Ed’s comment: February

Once again the Bugle prints the announcement from Robin Sidgwick about the planned Bildeston Street Party to celebrate the Queen’s Platinum Jubilee. It is repeated to help make sure everyone in the village knows about the party and helps to link together any other planned street parties to complement each other rather than compete.

Although celebrations are planned for June, this month is significant as it was 6th February 1952 when Elizabeth became Queen. The Platinum Jubilee of Elizabeth II will be marked in 2022 in the United Kingdom and the Commonwealth in recognition of the 70th anniversary, an extra bank holiday will be created and the traditional Spring bank holiday will be moved from the end of May to the start of June, to create a special four day Jubilee bank holiday weekday weekend from Thursday 2nd June 2022 to Sunday 5th June 2022. The British government has promised a “once-in-a-generation show” that will “mix the best of British ceremonial splendour and pageantry with cutting edge artistic and technological displays”. It will be the first time that any British monarch has celebrated a platinum jubilee.

Elizabeth has been Queen for 70 years as she was just 25 years old when George VI, her father, died in the early morning of 6 February at Sandringham House in Norfolk. A period of national mourning began and Elizabeth II was proclaimed the new monarch by the Accession Council. George VI’s coffin lay in St Mary Magdalene Church, Sandringham until 11 February when it was carried, in procession, to the nearby Wolferton railway station. The coffin was taken by train to London King’s Cross railway station where another formal procession carried it to Westminster Hall where the king lay in state for three days. Some 304,000 people passed through Westminster Hall with queues up to 4 miles long.

To have been the longest reigning monarch in our history is remarkable in another sense. When Elizabeth was born she was third in line to the throne and not destined to be Queen. The abdication crisis in 1936 ended with her father becoming King George VI in place of his brother and Elizabeth suddenly becoming next in line to the throne.
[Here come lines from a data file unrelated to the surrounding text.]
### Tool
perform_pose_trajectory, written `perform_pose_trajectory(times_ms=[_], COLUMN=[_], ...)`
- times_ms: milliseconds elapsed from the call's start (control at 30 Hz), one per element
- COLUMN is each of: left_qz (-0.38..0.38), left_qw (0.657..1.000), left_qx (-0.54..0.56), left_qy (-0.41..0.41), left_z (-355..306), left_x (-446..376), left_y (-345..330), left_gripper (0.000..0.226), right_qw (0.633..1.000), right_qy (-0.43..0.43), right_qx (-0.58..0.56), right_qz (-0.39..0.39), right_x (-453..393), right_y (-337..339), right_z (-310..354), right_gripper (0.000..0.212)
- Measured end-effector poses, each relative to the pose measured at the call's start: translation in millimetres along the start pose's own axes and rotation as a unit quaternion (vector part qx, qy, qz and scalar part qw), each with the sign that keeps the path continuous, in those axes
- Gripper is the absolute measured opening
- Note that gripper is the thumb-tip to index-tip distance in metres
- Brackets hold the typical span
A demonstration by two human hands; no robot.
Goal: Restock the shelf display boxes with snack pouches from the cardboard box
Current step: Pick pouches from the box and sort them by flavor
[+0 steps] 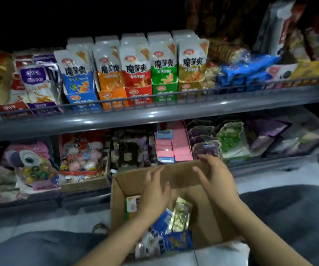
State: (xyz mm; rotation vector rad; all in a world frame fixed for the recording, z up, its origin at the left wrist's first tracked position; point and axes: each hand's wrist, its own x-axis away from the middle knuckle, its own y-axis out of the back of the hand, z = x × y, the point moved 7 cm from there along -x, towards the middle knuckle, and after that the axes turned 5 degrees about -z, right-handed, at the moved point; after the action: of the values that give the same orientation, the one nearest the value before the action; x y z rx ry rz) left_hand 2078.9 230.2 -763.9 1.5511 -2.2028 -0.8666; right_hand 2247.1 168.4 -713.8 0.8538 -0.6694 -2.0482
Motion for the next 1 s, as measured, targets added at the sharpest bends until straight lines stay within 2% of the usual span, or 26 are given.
perform_pose_trajectory(times_ms=[167,300,400,633,767,900,1000], left_qz=[0.126,0.193,0.23,0.316,0.345,0.359,0.38], left_qw=[0.984,0.963,0.946,0.914,0.902,0.905,0.903], left_qx=[-0.063,-0.106,-0.154,-0.204,-0.217,-0.198,-0.181], left_qy=[0.108,0.153,0.168,0.152,0.144,0.113,0.083], left_z=[55.1,90.5,120.1,168.1,178.3,166.9,157.3], left_x=[25.4,28.1,25.2,18.4,28.1,31.6,31.7], left_y=[-70.2,-109.0,-127.1,-158.8,-176.0,-187.6,-190.2], left_gripper=[0.05,0.056,0.062,0.072,0.094,0.1,0.124], right_qw=[0.983,0.977,0.976,0.967,0.967,0.968,0.969], right_qy=[-0.083,-0.13,-0.164,-0.177,-0.172,-0.17,-0.172], right_qx=[0.16,0.166,0.128,0.176,0.185,0.181,0.178], right_qz=[0.031,0.036,0.058,0.052,0.037,0.023,0.016], right_x=[50.2,70.9,77.4,82.1,81.7,81.8,81.4], right_y=[-4.6,-10.4,-18.6,-26.3,-27.6,-26.6,-25.9], right_z=[-71.6,-104.6,-119.6,-125.3,-126.2,-126.2,-125.8], right_gripper=[0.045,0.067,0.069,0.071,0.067,0.065,0.065])
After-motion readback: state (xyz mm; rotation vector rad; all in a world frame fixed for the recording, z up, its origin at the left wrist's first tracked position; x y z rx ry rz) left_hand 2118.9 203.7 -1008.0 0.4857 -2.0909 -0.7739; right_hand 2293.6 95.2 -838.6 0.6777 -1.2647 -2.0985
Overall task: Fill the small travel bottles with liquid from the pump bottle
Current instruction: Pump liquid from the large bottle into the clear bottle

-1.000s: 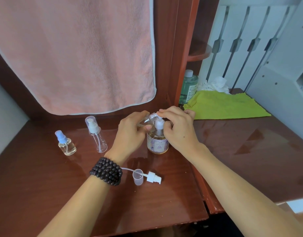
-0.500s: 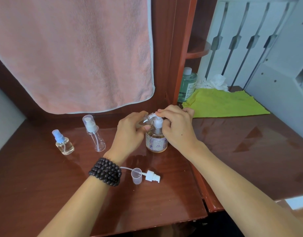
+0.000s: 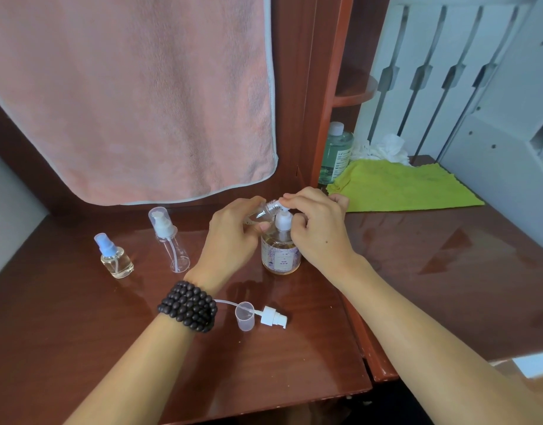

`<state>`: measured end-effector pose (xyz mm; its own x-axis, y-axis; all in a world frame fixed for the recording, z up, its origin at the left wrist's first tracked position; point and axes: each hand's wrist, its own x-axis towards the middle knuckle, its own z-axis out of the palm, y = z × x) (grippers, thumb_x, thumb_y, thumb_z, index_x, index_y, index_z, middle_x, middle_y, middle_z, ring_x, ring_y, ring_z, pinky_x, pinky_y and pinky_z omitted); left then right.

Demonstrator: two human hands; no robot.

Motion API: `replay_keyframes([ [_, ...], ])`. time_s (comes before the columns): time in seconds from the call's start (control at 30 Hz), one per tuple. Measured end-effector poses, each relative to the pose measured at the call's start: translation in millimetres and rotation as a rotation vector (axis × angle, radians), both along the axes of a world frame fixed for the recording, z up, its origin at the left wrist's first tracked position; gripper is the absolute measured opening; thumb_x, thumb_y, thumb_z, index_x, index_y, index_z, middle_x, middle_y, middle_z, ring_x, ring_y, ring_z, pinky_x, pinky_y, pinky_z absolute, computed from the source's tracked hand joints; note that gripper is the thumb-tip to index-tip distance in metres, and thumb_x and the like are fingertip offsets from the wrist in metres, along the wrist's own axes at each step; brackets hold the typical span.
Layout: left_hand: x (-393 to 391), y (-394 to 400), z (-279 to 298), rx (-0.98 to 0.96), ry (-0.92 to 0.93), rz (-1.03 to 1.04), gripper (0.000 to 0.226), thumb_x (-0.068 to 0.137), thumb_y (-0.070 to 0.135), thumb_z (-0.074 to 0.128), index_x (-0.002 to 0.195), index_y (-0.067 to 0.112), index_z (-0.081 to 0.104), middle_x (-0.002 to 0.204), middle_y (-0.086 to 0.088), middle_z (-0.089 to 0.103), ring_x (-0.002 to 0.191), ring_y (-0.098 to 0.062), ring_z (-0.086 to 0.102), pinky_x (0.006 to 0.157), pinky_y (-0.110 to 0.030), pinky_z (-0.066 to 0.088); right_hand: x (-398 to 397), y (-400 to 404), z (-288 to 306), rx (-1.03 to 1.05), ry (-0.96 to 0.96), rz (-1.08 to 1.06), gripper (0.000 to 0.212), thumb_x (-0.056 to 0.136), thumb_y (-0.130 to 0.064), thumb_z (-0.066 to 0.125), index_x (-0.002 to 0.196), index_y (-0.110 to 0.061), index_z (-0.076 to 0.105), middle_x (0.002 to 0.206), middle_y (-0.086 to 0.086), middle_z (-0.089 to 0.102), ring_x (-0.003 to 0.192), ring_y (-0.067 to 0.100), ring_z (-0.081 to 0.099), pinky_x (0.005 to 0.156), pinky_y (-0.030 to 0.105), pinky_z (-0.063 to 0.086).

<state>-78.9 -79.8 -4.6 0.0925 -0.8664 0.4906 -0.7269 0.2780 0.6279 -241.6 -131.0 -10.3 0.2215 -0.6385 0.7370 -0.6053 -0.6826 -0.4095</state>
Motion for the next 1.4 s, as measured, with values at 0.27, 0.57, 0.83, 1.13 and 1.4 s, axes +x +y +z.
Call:
replay_keyframes([
  [0.27, -1, 2, -4, 0.003, 0.055, -0.004, 0.037, 0.083, 0.005, 0.076, 0.119, 0.014, 0.07, 0.103, -0.002, 0.07, 0.094, -0.019, 0.065, 0.088, -0.041, 0.054, 1, 2, -1, 0.037, -0.002, 0.004, 0.048, 0.066, 0.0, 0.046, 0.095, -0.021, 0.079, 0.102, -0.01, 0.072, 0.091, 0.009, 0.065, 0.084, 0.041, 0.029],
  [0.57, 1, 0, -4, -0.016, 0.037, -0.011, 0.037, 0.082, 0.011, 0.074, 0.119, 0.016, 0.069, 0.107, -0.001, 0.07, 0.097, -0.02, 0.067, 0.086, -0.047, 0.056, 1, 5, 2, 0.037, 0.003, -0.009, 0.048, 0.066, -0.002, 0.046, 0.096, -0.021, 0.078, 0.103, -0.01, 0.071, 0.091, 0.009, 0.065, 0.084, 0.039, 0.027],
  [0.83, -1, 2, -7, -0.003, 0.044, -0.01, 0.037, 0.082, 0.012, 0.073, 0.117, 0.021, 0.068, 0.103, 0.0, 0.07, 0.094, -0.02, 0.066, 0.087, -0.045, 0.054, 3, 6, 0, 0.053, 0.027, -0.022, 0.046, 0.066, -0.002, 0.048, 0.094, -0.022, 0.078, 0.099, -0.01, 0.071, 0.09, 0.01, 0.065, 0.082, 0.036, 0.024],
  [1.13, 2, 0, -2, -0.013, 0.023, -0.001, 0.039, 0.083, 0.009, 0.076, 0.121, 0.017, 0.069, 0.107, 0.002, 0.07, 0.099, -0.018, 0.066, 0.089, -0.043, 0.054, 1, 7, 3, 0.004, 0.027, -0.007, 0.048, 0.066, 0.0, 0.048, 0.098, -0.019, 0.077, 0.106, -0.01, 0.07, 0.092, 0.008, 0.063, 0.084, 0.032, 0.023],
  [1.4, 1, 0, -10, 0.015, 0.055, -0.012, 0.035, 0.082, 0.006, 0.075, 0.116, 0.016, 0.07, 0.101, -0.001, 0.07, 0.092, -0.016, 0.064, 0.087, -0.04, 0.053, 2, 4, -1, 0.036, 0.076, -0.018, 0.048, 0.065, -0.002, 0.045, 0.095, -0.02, 0.078, 0.095, -0.008, 0.069, 0.087, 0.013, 0.065, 0.081, 0.031, 0.02],
])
Queen Elizabeth II has been our Head of State for most of people’s lives. The longest serving Head of State in the world. Whatever one’s views about the monarchy, it cannot be denied that Queen Elizabeth has kept steadfast to the promise she made to the nation when she first became queen 70 years ago. As our monarch and Head of State, Queen Elizabeth has personified the values of duty and service, an example that some public servants of today would do well to learn from. No wonder much has been made of the contrasting images of the Queen alone at Prince Philip’s funeral, and ‘work events’ at Downing Street.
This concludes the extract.